• **What to produce**
Below is a listing; print exactly its lines from the one containing "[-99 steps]" down to the one containing "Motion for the", both inclusive, with every picture left out.

• **Data segment**
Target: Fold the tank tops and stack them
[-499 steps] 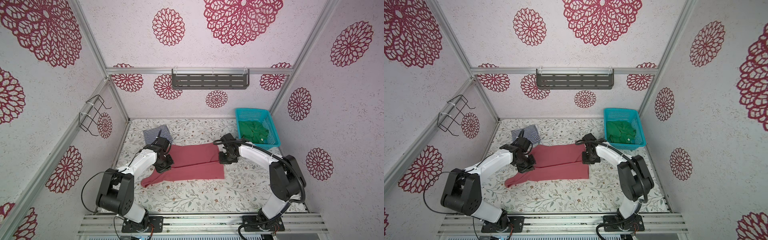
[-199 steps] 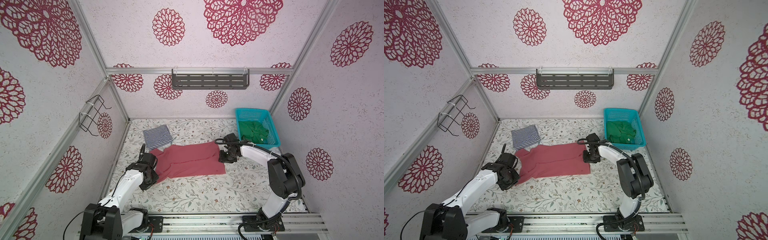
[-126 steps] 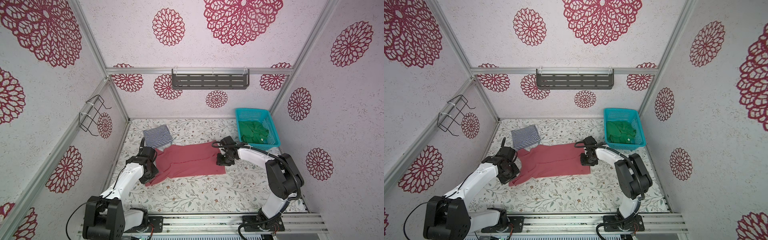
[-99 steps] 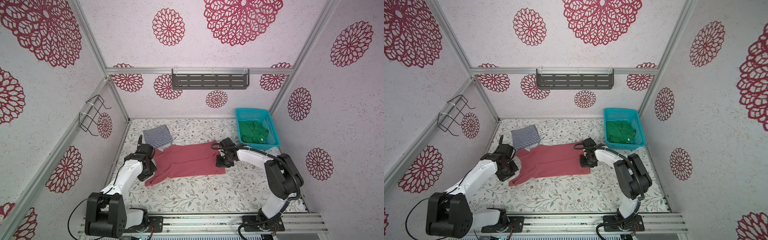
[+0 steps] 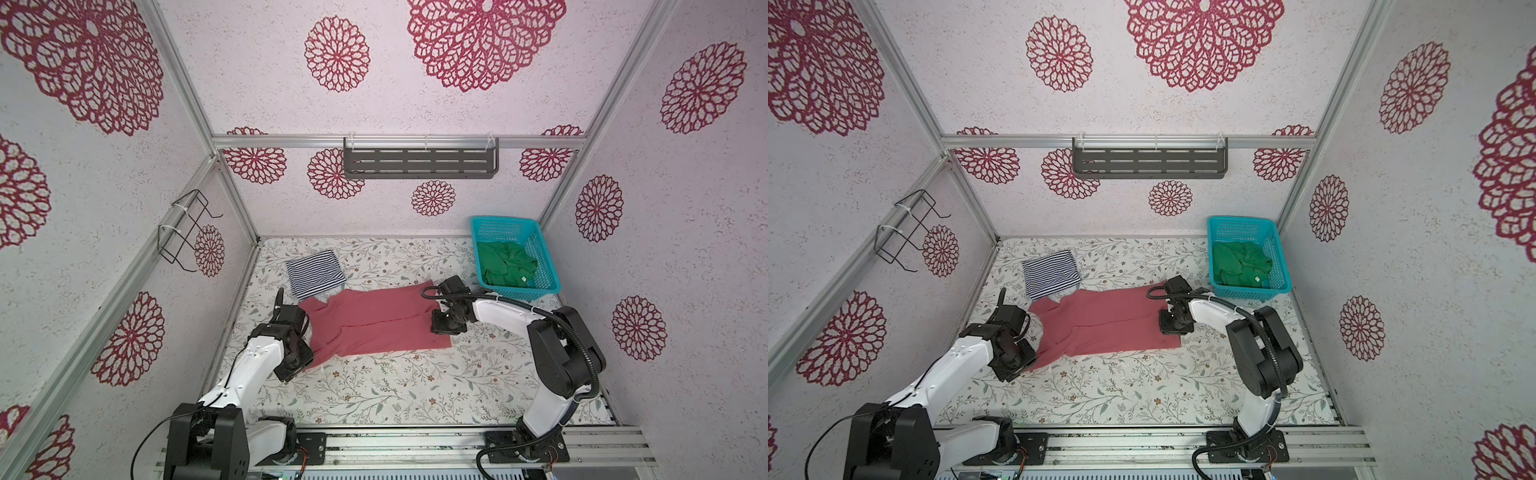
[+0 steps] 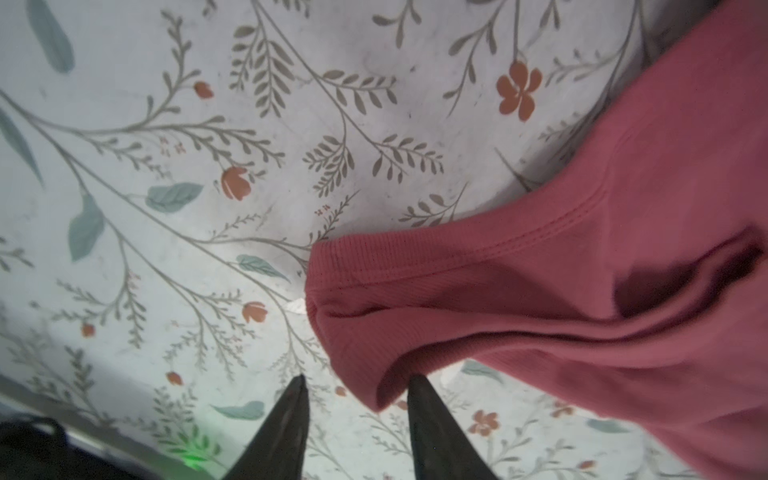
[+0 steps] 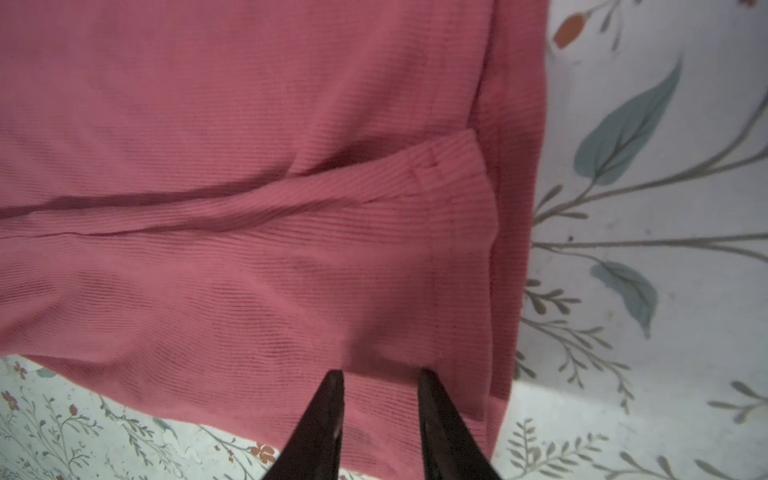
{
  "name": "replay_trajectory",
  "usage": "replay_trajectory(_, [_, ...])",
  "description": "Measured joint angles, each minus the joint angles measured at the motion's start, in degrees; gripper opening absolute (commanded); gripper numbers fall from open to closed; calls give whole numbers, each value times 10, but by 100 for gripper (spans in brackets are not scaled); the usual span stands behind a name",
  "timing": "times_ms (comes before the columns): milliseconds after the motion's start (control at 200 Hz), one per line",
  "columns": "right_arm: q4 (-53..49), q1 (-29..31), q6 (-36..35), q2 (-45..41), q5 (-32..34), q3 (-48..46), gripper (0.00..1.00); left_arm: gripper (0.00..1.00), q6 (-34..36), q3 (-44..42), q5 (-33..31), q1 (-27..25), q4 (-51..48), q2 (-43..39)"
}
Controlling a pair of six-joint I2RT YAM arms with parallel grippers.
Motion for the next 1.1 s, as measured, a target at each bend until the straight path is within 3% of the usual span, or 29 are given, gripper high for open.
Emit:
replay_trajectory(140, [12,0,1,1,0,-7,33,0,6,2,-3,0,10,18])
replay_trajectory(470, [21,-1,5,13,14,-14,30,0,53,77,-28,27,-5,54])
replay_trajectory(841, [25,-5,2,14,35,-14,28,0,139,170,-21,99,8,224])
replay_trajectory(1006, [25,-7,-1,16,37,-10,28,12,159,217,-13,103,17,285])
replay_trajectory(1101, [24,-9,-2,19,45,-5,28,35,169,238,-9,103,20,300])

• **Expected answer**
[-99 steps] 
[+0 steps] 
[+0 steps] 
[+0 steps] 
{
  "name": "replay_trajectory",
  "usage": "replay_trajectory(_, [_, ...])",
  "description": "Measured joint angles, each minus the joint angles measured at the motion's start, in degrees; gripper opening absolute (commanded); gripper numbers fall from open to closed; calls give whole numbers, each value times 10, but by 100 for gripper (spans in brackets are not scaled); the usual span stands behind a name",
  "timing": "times_ms (comes before the columns): milliseconds after the motion's start (control at 200 Hz), one per line",
  "columns": "right_arm: q4 (-53..49), q1 (-29..31), q6 (-36..35), q2 (-45..41), q5 (-32..34), q3 (-48..46), gripper (0.00..1.00); left_arm: gripper (0.00..1.00), q6 (-34..36), q3 (-44..42), q5 (-33..31), q1 (-27..25), q4 (-51..48), q2 (-43..39)"
}
Controlling a pair of six-joint I2RT YAM arms with parallel grippers.
Motion for the next 1.1 s, as measured, a target at each bend until the straight path is within 3% of the usual span, or 29 are given, gripper high for open.

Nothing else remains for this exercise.